### Stored entries

#####

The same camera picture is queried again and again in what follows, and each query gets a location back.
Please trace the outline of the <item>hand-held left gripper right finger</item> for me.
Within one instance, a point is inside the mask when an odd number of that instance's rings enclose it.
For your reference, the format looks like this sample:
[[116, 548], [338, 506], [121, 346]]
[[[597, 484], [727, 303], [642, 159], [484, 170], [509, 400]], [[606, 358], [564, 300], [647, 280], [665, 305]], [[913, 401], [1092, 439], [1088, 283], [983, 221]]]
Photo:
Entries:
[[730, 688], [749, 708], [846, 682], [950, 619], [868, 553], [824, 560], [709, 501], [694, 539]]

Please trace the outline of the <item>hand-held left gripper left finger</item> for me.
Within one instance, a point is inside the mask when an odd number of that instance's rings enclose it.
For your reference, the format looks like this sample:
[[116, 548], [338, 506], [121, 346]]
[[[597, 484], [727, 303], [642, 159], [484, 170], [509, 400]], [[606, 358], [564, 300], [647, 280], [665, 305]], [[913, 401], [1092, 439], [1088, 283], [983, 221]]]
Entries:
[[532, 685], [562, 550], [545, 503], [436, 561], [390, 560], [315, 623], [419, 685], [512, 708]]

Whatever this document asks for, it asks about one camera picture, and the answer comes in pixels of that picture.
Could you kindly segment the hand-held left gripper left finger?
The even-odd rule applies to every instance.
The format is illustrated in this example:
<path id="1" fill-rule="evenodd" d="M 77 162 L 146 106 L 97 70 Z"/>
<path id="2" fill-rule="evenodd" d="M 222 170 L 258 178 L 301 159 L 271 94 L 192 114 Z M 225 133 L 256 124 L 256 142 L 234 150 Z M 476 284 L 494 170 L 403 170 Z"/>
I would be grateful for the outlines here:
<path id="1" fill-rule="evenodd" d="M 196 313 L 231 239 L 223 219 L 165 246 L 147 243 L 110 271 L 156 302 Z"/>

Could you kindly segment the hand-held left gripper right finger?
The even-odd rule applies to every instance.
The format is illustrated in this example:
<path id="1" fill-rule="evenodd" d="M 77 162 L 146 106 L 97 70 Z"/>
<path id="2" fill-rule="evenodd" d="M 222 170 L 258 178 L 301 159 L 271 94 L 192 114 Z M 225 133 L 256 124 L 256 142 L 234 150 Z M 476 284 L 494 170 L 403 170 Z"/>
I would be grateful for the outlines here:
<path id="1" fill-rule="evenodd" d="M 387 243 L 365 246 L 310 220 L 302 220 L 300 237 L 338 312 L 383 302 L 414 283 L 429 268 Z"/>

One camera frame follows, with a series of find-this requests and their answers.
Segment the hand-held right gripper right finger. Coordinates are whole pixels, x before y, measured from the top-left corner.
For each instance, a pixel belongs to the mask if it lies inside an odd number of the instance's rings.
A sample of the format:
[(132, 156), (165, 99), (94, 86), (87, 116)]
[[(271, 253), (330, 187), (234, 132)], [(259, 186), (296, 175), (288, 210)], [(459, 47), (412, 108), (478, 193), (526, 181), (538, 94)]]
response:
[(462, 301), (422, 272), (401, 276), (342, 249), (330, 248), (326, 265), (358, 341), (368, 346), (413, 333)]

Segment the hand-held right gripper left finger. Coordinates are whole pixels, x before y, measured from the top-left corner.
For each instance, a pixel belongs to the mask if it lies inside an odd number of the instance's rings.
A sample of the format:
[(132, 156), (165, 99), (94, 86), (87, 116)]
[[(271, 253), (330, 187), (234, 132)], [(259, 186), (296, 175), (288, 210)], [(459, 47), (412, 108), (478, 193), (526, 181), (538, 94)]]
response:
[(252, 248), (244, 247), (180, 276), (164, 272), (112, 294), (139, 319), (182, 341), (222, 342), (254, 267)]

#####

### Task requirements
Reproduce every line above without error.

### Your response
The same camera picture is queried again and again in what follows, and each query gets a location back.
Please trace the outline of the <item>hand-held left gripper right finger</item> for me.
Within one instance, a point is inside the mask when an odd number of that instance's rings enclose it.
For your reference, the format looks like this sample:
[[116, 548], [338, 506], [121, 346]]
[[[597, 484], [727, 303], [642, 159], [484, 170], [509, 400]], [[606, 358], [564, 300], [647, 280], [665, 305]], [[913, 401], [1092, 439], [1088, 283], [983, 221]]]
Photo:
Entries:
[[730, 688], [749, 708], [846, 682], [950, 619], [868, 553], [824, 560], [709, 501], [694, 539]]

Please trace the outline of the <item>hand-held left gripper left finger</item> for me.
Within one instance, a point is inside the mask when an odd number of that instance's rings enclose it.
For your reference, the format looks like this sample:
[[116, 548], [338, 506], [121, 346]]
[[[597, 484], [727, 303], [642, 159], [484, 170], [509, 400]], [[606, 358], [564, 300], [647, 280], [665, 305]], [[913, 401], [1092, 439], [1088, 283], [983, 221]]]
Entries:
[[532, 685], [562, 550], [545, 503], [436, 561], [390, 560], [315, 623], [419, 685], [512, 708]]

Whatever this document asks for, it asks about one camera picture, and the answer comes in pixels of that picture.
Could you kindly segment the hand-held left gripper left finger?
The even-odd rule applies to every instance.
The format is illustrated in this example:
<path id="1" fill-rule="evenodd" d="M 77 162 L 146 106 L 97 70 Z"/>
<path id="2" fill-rule="evenodd" d="M 222 170 L 258 178 L 301 159 L 271 94 L 192 114 Z M 225 133 L 256 124 L 256 142 L 234 150 Z M 476 284 L 494 170 L 403 170 Z"/>
I would be grateful for the outlines here:
<path id="1" fill-rule="evenodd" d="M 196 313 L 231 239 L 223 219 L 165 246 L 147 243 L 110 271 L 156 302 Z"/>

Could you kindly segment the hand-held left gripper right finger?
The even-odd rule applies to every instance.
The format is illustrated in this example:
<path id="1" fill-rule="evenodd" d="M 77 162 L 146 106 L 97 70 Z"/>
<path id="2" fill-rule="evenodd" d="M 222 170 L 258 178 L 301 159 L 271 94 L 192 114 Z M 225 133 L 256 124 L 256 142 L 234 150 Z M 476 284 L 494 170 L 403 170 Z"/>
I would be grateful for the outlines here:
<path id="1" fill-rule="evenodd" d="M 387 243 L 365 246 L 310 220 L 302 220 L 300 237 L 338 312 L 383 302 L 414 283 L 429 268 Z"/>

One camera frame follows, with a series of find-this requests and their answers.
Segment the hand-held right gripper right finger. Coordinates are whole pixels, x before y, measured from the top-left corner.
For each instance, a pixel belongs to the mask if it lies inside an odd number of the instance's rings.
A sample of the format:
[(132, 156), (165, 99), (94, 86), (87, 116)]
[[(271, 253), (330, 187), (234, 132)], [(259, 186), (296, 175), (288, 210)], [(459, 47), (412, 108), (478, 193), (526, 181), (538, 94)]]
response:
[(462, 301), (422, 272), (401, 276), (342, 249), (330, 248), (326, 265), (358, 341), (368, 346), (413, 333)]

Segment the hand-held right gripper left finger. Coordinates are whole pixels, x before y, measured from the top-left corner.
For each instance, a pixel belongs to the mask if it lies inside an odd number of the instance's rings.
A sample of the format:
[(132, 156), (165, 99), (94, 86), (87, 116)]
[[(271, 253), (330, 187), (234, 132)], [(259, 186), (296, 175), (288, 210)], [(459, 47), (412, 108), (478, 193), (526, 181), (538, 94)]]
response:
[(252, 248), (244, 247), (180, 276), (164, 272), (112, 294), (139, 319), (182, 341), (222, 342), (254, 267)]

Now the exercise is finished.